> [DATA PROVIDED]

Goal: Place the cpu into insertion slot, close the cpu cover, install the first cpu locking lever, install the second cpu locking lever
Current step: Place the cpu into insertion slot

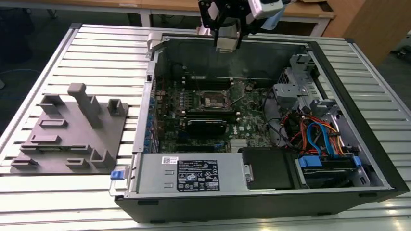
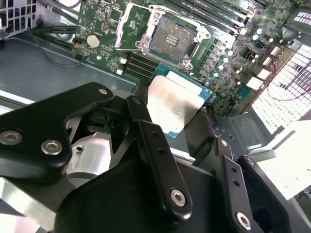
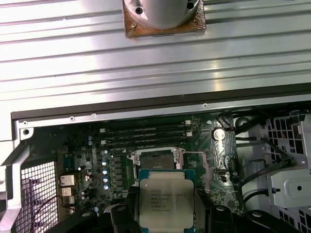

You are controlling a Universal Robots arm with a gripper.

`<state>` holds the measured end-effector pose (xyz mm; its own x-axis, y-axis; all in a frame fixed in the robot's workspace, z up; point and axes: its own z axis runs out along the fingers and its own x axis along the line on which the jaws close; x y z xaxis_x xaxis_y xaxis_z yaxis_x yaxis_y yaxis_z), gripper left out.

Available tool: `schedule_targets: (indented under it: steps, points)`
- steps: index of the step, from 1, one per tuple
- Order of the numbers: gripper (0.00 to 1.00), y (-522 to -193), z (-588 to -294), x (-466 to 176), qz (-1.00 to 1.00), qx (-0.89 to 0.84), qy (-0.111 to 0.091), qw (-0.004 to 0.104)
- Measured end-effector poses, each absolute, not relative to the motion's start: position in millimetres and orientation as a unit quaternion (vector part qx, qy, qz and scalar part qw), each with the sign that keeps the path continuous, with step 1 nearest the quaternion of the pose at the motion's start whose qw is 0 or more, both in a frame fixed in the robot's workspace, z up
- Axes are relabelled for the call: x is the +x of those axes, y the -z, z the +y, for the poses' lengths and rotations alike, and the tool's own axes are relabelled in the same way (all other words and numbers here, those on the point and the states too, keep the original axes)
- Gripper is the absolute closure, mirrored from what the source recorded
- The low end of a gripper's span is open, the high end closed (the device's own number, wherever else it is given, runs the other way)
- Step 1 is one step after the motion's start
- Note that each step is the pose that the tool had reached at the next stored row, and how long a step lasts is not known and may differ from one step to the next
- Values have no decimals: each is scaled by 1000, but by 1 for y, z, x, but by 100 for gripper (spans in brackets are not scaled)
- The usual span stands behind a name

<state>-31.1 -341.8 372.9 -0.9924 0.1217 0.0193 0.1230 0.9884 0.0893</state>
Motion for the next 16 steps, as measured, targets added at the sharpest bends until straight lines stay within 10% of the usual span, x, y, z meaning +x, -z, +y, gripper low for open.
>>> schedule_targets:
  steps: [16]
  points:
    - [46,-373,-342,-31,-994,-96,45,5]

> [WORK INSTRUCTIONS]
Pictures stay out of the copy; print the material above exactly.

> [REPLY TO THE EXERCISE]
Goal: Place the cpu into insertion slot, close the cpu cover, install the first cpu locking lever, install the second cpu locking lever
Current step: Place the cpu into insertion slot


You are controlling a Universal Robots arm with a gripper.

`<state>` holds the measured end-effector pose (xyz mm; its own x-axis, y-axis; all in a frame fixed in the robot's workspace, z up; point and axes: its own z axis runs out along the fingers and its own x axis along the line on which the jaws close; x y z xaxis_x xaxis_y xaxis_z yaxis_x yaxis_y yaxis_z), gripper left out.

Available tool: `schedule_targets: (indented under it: steps, points)`
- steps: index of the step, from 1, one per tuple
- Order of the numbers: gripper (0.00 to 1.00), y (-522 to -193), z (-588 to -294), x (-466 to 176), qz (-1.00 to 1.00), qx (-0.89 to 0.84), qy (-0.111 to 0.091), qw (-0.004 to 0.104)
- Measured end-effector poses, each absolute, not relative to the motion's start: position in millimetres and orientation as a unit quaternion (vector part qx, qy, qz and scalar part qw), each with the sign that keeps the path continuous, with step 1 nearest the quaternion of the pose at the motion's start whose qw is 0 or more, both in a frame fixed in the robot's workspace, z up
- Axes are relabelled for the call: x is the +x of those axes, y the -z, z the +y, for the poses' lengths and rotations alike, and the tool's own axes are relabelled in the same way (all other words and numbers here, those on the point and the states too, keep the original axes)
- Gripper is the absolute closure, mirrored from what the source recorded
- The low end of a gripper's span is open, the high end closed (the device's own number, wherever else it is given, runs the other way)
- Step 1 is one step after the motion's start
- Note that each step is the pose that the tool had reached at the next stored row, and how long a step lasts is not known and may differ from one step to the next
- Values have no decimals: each is scaled by 1000, but by 1 for y, z, x, but by 100 for gripper (spans in brackets are not scaled)
- The usual span stands behind a name

<state>-31.1 -341.8 372.9 -0.9924 0.1217 0.0193 0.1230 0.9884 0.0893</state>
Motion for the next 16 steps, as measured, targets added at the sharpest bends until straight lines stay within 10% of the usual span, x, y, z meaning +x, -z, +y, gripper low for open.
>>> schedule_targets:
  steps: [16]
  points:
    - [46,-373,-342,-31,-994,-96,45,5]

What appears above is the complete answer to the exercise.